▶ **Stored data**
######
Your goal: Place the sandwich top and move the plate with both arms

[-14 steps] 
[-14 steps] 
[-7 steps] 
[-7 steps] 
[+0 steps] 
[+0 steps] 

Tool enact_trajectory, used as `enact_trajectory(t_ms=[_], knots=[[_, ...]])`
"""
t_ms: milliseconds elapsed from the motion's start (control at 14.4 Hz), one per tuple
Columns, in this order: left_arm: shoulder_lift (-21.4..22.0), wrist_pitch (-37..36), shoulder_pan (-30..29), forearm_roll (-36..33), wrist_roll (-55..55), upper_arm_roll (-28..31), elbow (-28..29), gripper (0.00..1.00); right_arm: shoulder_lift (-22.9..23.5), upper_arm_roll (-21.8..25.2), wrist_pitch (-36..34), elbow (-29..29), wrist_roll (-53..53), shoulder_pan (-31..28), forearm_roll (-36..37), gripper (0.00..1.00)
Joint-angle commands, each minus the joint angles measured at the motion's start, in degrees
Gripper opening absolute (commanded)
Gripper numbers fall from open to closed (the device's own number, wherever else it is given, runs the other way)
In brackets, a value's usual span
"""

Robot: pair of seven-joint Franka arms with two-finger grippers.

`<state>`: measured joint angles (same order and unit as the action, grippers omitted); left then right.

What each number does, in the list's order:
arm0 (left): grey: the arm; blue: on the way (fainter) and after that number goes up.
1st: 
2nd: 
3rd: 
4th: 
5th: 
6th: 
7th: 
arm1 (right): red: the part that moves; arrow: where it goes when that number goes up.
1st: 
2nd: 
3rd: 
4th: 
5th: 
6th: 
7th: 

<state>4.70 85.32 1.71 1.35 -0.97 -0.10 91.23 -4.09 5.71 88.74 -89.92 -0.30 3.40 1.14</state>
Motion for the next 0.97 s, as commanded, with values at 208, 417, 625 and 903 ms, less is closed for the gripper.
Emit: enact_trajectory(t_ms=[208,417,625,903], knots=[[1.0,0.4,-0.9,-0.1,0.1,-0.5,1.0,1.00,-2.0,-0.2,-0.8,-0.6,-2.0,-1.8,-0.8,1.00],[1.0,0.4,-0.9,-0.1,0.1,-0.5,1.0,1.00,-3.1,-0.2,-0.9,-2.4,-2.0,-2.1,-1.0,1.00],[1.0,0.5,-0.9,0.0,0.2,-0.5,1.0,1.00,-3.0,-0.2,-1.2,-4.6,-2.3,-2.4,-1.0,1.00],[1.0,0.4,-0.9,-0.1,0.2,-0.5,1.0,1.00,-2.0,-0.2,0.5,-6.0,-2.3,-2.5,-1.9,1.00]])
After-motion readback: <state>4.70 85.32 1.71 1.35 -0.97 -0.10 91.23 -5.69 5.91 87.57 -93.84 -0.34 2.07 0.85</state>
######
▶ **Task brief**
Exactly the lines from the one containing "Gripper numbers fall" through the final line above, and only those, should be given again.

▶ **Written answer**
Gripper numbers fall from open to closed (the device's own number, wherever else it is given, runs the other way)
In brackets, a value's usual span
"""

Robot: pair of seven-joint Franka arms with two-finger grippers.

`<state>`: measured joint angles (same order and unit as the action, grippers omitted); left then right.

What each number does, in the list's order:
arm0 (left): grey: the arm; blue: on the way (fainter) and after that number goes up.
1st: 
2nd: 
3rd: 
4th: 
5th: 
6th: 
7th: 
arm1 (right): red: the part that moves; arrow: where it goes when that number goes up.
1st: 
2nd: 
3rd: 
4th: 
5th: 
6th: 
7th: 

<state>4.70 85.32 1.71 1.35 -0.97 -0.10 91.23 -4.09 5.71 88.74 -89.92 -0.30 3.40 1.14</state>
Motion for the next 0.97 s, as commanded, with values at 208, 417, 625 and 903 ms, less is closed for the gripper.
Emit: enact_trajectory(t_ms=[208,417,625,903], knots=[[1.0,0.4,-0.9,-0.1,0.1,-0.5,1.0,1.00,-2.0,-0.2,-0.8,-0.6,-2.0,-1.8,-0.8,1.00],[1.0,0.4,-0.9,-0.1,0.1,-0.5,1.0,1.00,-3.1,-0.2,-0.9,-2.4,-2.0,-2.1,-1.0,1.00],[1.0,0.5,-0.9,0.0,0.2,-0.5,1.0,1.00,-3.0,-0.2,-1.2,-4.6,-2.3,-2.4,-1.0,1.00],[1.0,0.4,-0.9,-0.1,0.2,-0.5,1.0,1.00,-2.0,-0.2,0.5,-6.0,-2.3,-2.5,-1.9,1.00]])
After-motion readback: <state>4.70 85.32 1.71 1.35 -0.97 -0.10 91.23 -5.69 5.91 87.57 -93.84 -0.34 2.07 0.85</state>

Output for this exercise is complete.